Mark watched Victor animatedly explain the details of the operation to an extent that went far beyond what Lucy could possibly want to know, a mark of his loneliness for intellectual company as much as his enthusiasm for his work. He’d arrived from New York when the lab opened, but gravitated away from Saratoga, unable to afford a place among the rich and famous, yet wary of the homophobia of Hampton Junction. So he’d settled on the no-man’s-land between the two, a pretty but isolated cabin by a lake not far from here, where his lifestyle wouldn’t raise eyebrows. When he wasn’t involved with anyone he substituted the Internet for companionship, and owned one of the most awesome computer setups Mark had ever seen in a private home. Victor approached Mark to be his doctor after several bad experiences with a few general practitioners in Saratoga. “Nothing overt, just that they were old farts and not at ease with handing the potential health problems of someone who’s gay,” he’d explained. “On the other hand, I hear nothing scares you.”

They neared Victor’s pièce de résistance, the section where they did the DNA analyses. Located in an area behind glass windows that could only be accessed through an airlock, some of the machinery looked similar to the other equipment they’d seen, but many pieces were right out of Star Trek, and workers inside wore protective clothing.

“Just like in making CDs, we keep a dust-free environment to reduce the risk of contaminating specimens,” Victor explained. “We have a dozen PCR machines, and three dozen electrophoresis units…”

As Victor expounded on the technology of breaking down DNA and separating out specific genes for identification, Mark noticed a change since he’d last been corralled into a tour. There were far more people working in this unit than he remembered, and now it was after hours. “Business must be good as far as the DNA department goes,” he said jokingly, as they returned to the front entrance.

“Booming,” replied Victor in complete earnestness. “We’re even testing for genes that don’t have a confirmed link to diseases yet, but may be a potential risk.”

“Who wants that information?” Lucy asked.

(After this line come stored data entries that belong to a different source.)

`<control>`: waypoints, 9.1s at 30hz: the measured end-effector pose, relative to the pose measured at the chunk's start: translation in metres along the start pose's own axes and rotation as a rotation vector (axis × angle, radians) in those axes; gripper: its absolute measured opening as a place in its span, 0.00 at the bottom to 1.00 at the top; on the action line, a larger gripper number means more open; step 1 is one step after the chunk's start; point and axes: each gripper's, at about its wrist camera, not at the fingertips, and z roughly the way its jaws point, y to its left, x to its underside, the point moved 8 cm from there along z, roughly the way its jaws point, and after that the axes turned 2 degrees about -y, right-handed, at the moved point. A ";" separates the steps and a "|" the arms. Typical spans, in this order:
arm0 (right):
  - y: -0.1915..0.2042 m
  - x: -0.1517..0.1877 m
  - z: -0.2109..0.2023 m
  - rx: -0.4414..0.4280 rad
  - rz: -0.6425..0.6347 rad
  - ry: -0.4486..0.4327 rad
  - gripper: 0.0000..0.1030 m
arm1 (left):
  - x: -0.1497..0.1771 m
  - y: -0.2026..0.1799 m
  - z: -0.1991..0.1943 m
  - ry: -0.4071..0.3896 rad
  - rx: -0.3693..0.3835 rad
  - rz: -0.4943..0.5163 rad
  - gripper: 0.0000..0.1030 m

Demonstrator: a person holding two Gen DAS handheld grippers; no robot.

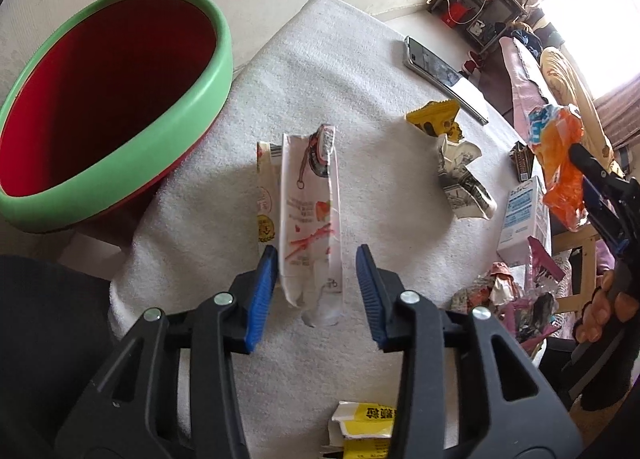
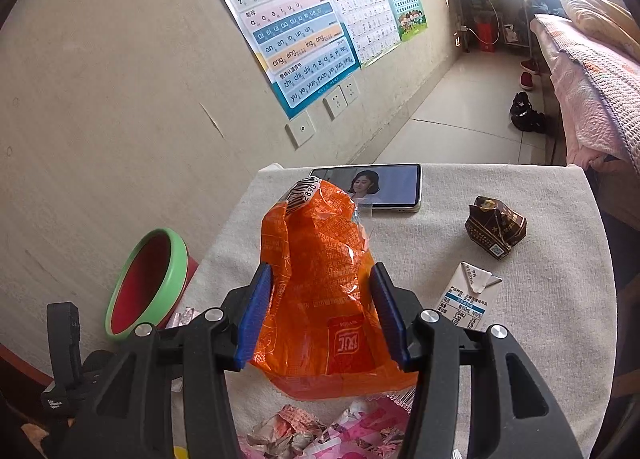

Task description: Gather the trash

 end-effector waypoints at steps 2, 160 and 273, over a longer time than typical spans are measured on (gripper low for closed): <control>0.001 0.000 0.000 0.000 0.000 -0.001 0.48 | 0.000 0.000 0.000 -0.004 -0.003 0.004 0.27; 0.044 0.057 0.066 -0.039 -0.116 0.339 0.09 | 0.037 -0.032 -0.037 -0.030 0.067 0.117 0.68; 0.183 0.064 0.016 -0.138 -0.337 0.147 0.43 | -0.054 0.066 -0.105 -0.331 -0.043 -0.095 0.20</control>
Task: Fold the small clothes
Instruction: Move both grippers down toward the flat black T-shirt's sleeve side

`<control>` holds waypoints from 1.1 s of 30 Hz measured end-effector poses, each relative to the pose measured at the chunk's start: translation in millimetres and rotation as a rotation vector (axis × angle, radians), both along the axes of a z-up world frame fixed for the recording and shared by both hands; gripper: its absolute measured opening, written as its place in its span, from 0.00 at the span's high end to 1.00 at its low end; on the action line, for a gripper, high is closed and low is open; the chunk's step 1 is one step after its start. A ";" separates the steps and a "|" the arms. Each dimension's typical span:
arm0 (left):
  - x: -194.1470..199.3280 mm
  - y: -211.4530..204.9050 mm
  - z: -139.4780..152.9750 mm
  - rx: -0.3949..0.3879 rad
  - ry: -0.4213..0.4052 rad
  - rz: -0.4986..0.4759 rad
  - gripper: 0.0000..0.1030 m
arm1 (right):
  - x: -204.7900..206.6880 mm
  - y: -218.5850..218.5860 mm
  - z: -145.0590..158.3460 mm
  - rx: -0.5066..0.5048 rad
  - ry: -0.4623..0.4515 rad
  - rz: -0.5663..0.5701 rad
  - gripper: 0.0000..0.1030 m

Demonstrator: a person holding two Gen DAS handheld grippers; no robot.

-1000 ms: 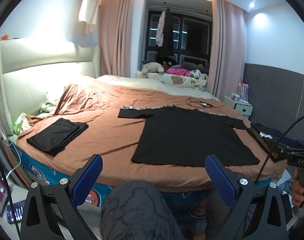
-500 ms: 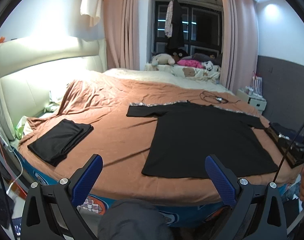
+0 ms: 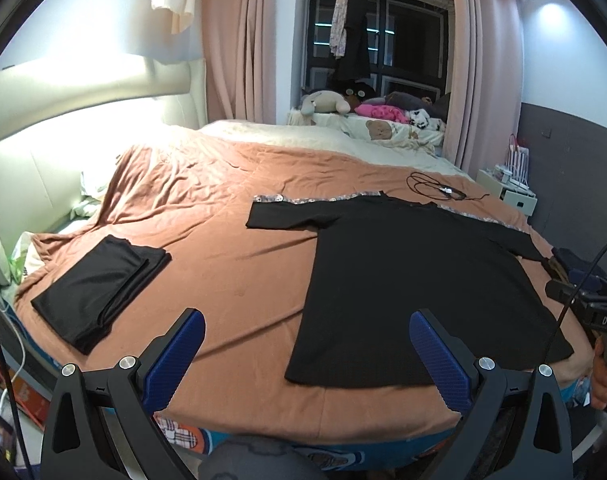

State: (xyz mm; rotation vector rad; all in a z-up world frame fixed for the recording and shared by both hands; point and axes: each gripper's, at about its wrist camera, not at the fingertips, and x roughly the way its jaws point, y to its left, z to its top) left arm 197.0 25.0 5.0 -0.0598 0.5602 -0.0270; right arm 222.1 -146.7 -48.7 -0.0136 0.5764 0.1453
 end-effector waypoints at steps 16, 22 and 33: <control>83.7 29.2 0.7 -0.039 0.012 0.002 0.00 | 64.6 14.6 5.4 -0.032 0.020 0.032 0.00; 113.4 36.8 2.4 -0.041 0.022 0.017 0.00 | 90.0 23.5 3.4 -0.022 0.028 0.043 0.00; 174.5 55.9 -8.3 -0.036 0.062 0.034 0.00 | 134.6 46.5 -7.8 -0.029 0.056 0.077 0.00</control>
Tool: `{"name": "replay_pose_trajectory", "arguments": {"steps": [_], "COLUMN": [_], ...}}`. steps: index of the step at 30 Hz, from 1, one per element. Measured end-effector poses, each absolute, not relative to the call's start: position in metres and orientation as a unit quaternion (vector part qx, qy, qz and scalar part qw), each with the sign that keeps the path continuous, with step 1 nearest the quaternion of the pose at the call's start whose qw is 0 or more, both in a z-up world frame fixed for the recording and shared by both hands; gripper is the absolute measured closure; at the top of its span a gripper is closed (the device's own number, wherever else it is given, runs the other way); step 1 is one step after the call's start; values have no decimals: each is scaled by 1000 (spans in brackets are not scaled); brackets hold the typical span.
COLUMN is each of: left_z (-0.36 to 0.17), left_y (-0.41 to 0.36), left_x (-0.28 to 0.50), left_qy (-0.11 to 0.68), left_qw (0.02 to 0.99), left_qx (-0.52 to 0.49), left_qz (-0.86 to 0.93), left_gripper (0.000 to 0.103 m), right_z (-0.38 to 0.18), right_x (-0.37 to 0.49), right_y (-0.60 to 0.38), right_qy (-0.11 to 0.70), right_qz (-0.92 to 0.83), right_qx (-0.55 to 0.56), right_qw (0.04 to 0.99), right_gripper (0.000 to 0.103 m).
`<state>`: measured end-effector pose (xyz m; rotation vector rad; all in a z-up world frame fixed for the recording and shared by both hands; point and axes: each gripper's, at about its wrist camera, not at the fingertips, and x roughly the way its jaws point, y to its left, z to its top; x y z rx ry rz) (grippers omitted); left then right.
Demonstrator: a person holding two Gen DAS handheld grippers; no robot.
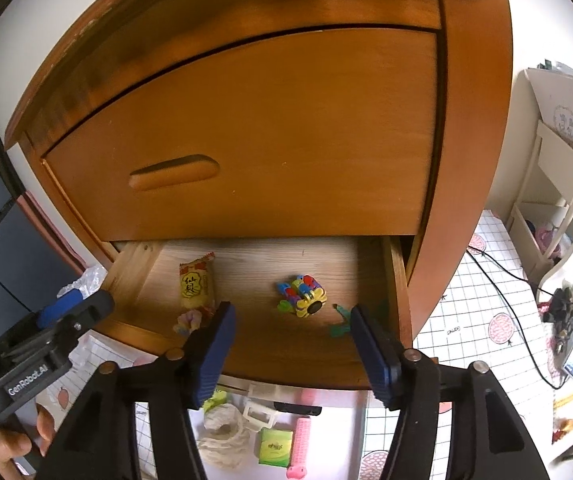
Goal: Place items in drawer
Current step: 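Open the right tool to drop the block toy while the left tool releases the rope toy into the drawer, then push the lower drawer front closed with both tools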
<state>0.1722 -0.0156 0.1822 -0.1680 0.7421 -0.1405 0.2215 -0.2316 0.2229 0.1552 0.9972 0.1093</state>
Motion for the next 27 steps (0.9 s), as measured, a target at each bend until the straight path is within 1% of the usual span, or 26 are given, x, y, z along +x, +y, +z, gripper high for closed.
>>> {"name": "replay_pose_trajectory", "arguments": {"steps": [1,5,10,11,12,22,25,27], "left_z": [182,182,180,180,179,177,176,174], "left_y": [-14,-8,-2,-1,0,1,0,0], "left_x": [172,172,169,169,170,166,165,165], "left_qy": [361,353,342,342,343,335,335,336], "left_qw": [926,930,936,935,935,938,938,938], "left_qx": [-85,-90,-85,-86,-88,-90,-87,-87], "left_qz": [-66,-45,-26,-24,-23,-13,-13,-15], "left_gripper": [20,9,8,6,0,0,0,0], "right_z": [223,220,218,217,217,212,210,210], "right_x": [222,222,222,222,222,217,217,216], "right_y": [-231,-230,-232,-231,-231,-228,-228,-228], "right_qy": [478,478,478,478,477,473,471,469], "right_qz": [53,51,49,49,49,54,52,49], "right_qx": [73,67,69,68,66,55,54,50], "right_qw": [874,874,874,875,875,878,879,881], "right_gripper": [36,31,20,19,18,3,0,0]}}
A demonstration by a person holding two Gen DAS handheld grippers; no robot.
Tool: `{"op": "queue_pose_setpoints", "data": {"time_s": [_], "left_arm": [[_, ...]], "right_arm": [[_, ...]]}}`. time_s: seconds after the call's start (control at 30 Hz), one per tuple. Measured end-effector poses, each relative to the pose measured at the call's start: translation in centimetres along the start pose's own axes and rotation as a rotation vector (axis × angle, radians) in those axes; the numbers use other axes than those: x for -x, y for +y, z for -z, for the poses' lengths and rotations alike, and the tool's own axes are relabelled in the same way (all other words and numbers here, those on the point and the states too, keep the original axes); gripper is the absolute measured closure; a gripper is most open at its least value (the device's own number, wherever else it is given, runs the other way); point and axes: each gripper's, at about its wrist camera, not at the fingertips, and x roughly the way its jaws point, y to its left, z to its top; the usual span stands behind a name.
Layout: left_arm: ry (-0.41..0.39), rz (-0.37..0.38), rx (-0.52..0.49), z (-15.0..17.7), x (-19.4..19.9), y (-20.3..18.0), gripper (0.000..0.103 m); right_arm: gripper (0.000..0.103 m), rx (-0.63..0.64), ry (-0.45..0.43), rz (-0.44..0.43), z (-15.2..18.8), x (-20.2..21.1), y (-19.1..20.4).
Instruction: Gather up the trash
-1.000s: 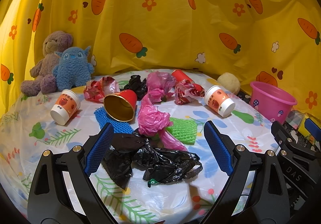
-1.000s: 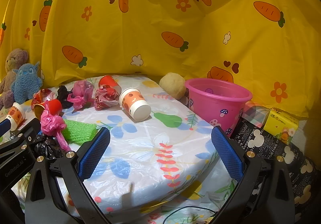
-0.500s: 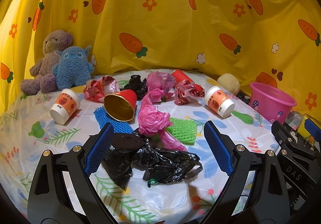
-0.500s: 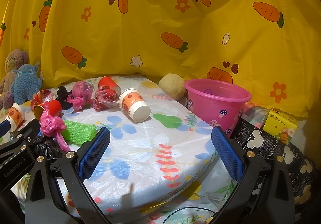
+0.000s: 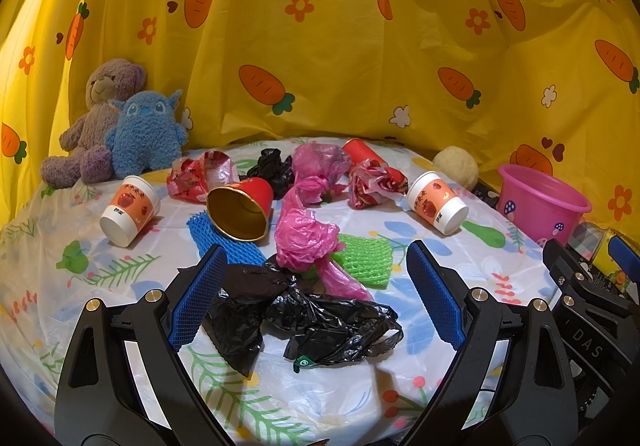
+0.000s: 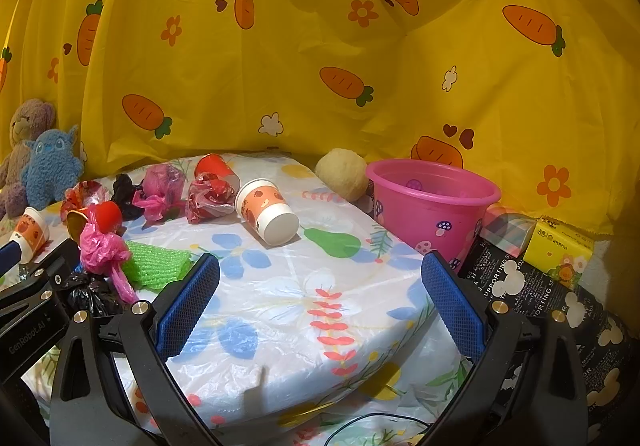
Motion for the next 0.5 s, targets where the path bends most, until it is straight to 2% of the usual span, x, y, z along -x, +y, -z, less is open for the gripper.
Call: {"op": "queue_pose_setpoints", "data": {"time_s": [0.5], "left_arm": [[0.0,0.003,0.003,0.04,0.02,-0.08,0.013]], "right_arm": [[0.005,0.0,-0.004,0.0,0.11,-0.05,0.04]]}}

He shrugged. “The New York corporations that have contracts with us. Seems particularly to be the new wave in executive health plans. And, of course, research labs. But we figure the real up-and-coming market will be aging baby boomers who want to know if they’ve got the gene that killed Mom or Dad. Screening for the mutations linked to breast and ovarian cancer, colon cancer, Alzheimer’s – you name it. Real cutting-edge stuff…”

Mark cringed as Victor talked. Unfortunately, his prediction had already begun to materialize. Recently a chain of stores better known for selling soaps and shampoos began to market an expensive screening test to detect genetic defects linked to breast and ovarian cancer, placing the devices on display alongside bath oils and bubble beads. And last month his patients started to bring in magazines normally associated with tips for beautiful homes and fine gardens that now carried ads urging readers to get genetically tuned in to what they should eat and drink by screening for disorders affected by diet. The trouble was, not everyone who has a genetic defect will go on to develop the disease they are at risk for, and at this stage of the game, no one could pick the winners from the losers. Rampant commercialization of the technology would lead to widespread, fruitless, and potentially harmful anxiety, while places like Nucleus Laboratories made a pile of money telling healthy Americans that they were sick. He and Victor had already had heated debates over the issue. But this was Victor’s moment in the sun with Lucy, so Mark held his peace.